During the third quarter of our fiscal year 2019, we entered into an agreement with an unaffiliated third party design group for design and development services of our new location at 14301 W. Sunrise Boulevard, Sunrise, Florida 33323 (Store #85) for a total contract price of $122,000. During our fiscal year 2020, we agreed upon amendments to the $122,000 Contract for additional design and development services which had the effect of increasing the total contract price by $18,000 to $140,000, of which $131,000 has been paid through April 2, 2022. Additionally, during the fourth quarter of our fiscal year 2020, we entered into an agreement with a third party unaffiliated general contractor for interior renovations at this location totaling $1,236,000 and through the second quarter our fiscal year 2022 we agreed to change orders to the agreement for additional interior renovations increasing the total contract price by $215,000 to $1,451,000, which has been paid in full by the end of the second quarter of our fiscal year 2022.

(d) 11225 Miramar Parkway, #250, Miramar, Florida (Store #25 - “Flanigan’s”)
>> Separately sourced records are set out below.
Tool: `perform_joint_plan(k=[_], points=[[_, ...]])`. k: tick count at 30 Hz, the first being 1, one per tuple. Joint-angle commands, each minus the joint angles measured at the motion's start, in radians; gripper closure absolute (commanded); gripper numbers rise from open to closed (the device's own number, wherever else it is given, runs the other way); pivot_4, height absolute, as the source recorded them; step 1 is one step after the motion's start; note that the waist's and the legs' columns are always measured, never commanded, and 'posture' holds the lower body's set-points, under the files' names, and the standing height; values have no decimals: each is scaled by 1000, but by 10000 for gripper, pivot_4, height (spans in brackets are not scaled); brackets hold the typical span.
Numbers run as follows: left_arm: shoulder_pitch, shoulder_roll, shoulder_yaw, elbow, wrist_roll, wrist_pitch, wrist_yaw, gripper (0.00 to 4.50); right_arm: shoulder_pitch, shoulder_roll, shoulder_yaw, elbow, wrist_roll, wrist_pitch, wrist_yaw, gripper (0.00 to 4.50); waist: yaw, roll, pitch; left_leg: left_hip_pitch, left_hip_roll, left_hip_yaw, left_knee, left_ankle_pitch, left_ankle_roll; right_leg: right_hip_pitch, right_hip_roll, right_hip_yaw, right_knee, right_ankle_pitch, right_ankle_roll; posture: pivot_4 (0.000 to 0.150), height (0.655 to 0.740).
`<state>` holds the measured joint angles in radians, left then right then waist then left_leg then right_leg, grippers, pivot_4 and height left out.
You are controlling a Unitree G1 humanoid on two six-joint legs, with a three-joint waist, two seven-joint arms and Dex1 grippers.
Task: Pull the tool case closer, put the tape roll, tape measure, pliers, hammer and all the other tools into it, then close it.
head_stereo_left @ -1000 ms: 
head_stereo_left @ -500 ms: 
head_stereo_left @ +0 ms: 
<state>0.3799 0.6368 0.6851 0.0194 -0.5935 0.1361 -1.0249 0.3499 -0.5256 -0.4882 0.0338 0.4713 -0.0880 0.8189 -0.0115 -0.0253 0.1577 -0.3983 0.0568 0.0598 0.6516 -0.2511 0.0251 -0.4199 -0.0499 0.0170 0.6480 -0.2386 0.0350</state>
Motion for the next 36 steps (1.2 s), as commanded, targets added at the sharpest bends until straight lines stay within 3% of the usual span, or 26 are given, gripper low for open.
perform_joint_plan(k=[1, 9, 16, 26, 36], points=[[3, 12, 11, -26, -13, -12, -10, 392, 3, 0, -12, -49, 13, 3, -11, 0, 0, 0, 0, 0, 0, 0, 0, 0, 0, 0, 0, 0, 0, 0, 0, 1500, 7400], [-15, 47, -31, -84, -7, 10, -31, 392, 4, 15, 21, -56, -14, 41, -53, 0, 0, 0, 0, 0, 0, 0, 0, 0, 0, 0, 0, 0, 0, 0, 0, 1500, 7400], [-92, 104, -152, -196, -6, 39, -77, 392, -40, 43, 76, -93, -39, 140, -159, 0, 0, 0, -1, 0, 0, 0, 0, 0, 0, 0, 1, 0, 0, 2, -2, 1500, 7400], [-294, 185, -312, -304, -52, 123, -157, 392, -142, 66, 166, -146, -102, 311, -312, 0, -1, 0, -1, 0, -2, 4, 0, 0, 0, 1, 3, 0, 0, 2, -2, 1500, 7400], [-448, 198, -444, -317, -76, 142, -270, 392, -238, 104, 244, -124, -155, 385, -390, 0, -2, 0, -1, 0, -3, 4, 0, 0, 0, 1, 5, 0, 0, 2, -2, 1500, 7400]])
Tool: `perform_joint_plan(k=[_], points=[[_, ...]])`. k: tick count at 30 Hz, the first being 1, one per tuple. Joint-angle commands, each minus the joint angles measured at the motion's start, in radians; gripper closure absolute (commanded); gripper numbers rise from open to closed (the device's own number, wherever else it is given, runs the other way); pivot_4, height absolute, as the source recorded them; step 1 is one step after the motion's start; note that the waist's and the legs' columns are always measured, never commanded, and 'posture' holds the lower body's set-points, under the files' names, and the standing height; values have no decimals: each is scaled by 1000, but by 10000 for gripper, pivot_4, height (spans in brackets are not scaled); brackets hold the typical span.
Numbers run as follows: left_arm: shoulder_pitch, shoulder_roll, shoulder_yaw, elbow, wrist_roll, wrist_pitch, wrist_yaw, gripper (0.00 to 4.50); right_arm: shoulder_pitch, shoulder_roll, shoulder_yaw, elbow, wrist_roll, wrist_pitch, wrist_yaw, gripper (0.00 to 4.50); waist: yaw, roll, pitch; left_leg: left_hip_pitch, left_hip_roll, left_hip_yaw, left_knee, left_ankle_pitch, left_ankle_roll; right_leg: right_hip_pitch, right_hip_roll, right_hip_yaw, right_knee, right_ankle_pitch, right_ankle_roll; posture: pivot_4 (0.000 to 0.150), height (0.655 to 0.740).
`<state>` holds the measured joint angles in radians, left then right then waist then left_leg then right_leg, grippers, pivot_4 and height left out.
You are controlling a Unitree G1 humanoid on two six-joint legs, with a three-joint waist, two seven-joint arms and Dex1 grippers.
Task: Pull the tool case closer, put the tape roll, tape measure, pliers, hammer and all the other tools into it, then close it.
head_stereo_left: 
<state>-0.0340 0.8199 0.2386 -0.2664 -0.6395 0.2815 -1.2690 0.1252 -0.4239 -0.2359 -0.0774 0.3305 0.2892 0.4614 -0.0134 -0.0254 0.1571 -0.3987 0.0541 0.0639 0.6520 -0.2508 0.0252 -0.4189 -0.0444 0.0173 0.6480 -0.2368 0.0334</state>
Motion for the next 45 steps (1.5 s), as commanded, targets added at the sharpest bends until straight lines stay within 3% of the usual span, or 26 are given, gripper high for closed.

During the second quarter of our fiscal year 2022, we entered into an agreement with a third party unaffiliated general contractor for interior renovations at this location totaling $1,421,000, of which $-0- has been paid through April 2, 2022 and $180,000, has been paid subsequent to the end of the second quarter of our fiscal year 2022 through the date of filing of this quarterly report.

(e) 11225 Miramar Parkway, #245, Miramar, Florida (Store #24 - “Big Daddy’s Wine and Liquors”)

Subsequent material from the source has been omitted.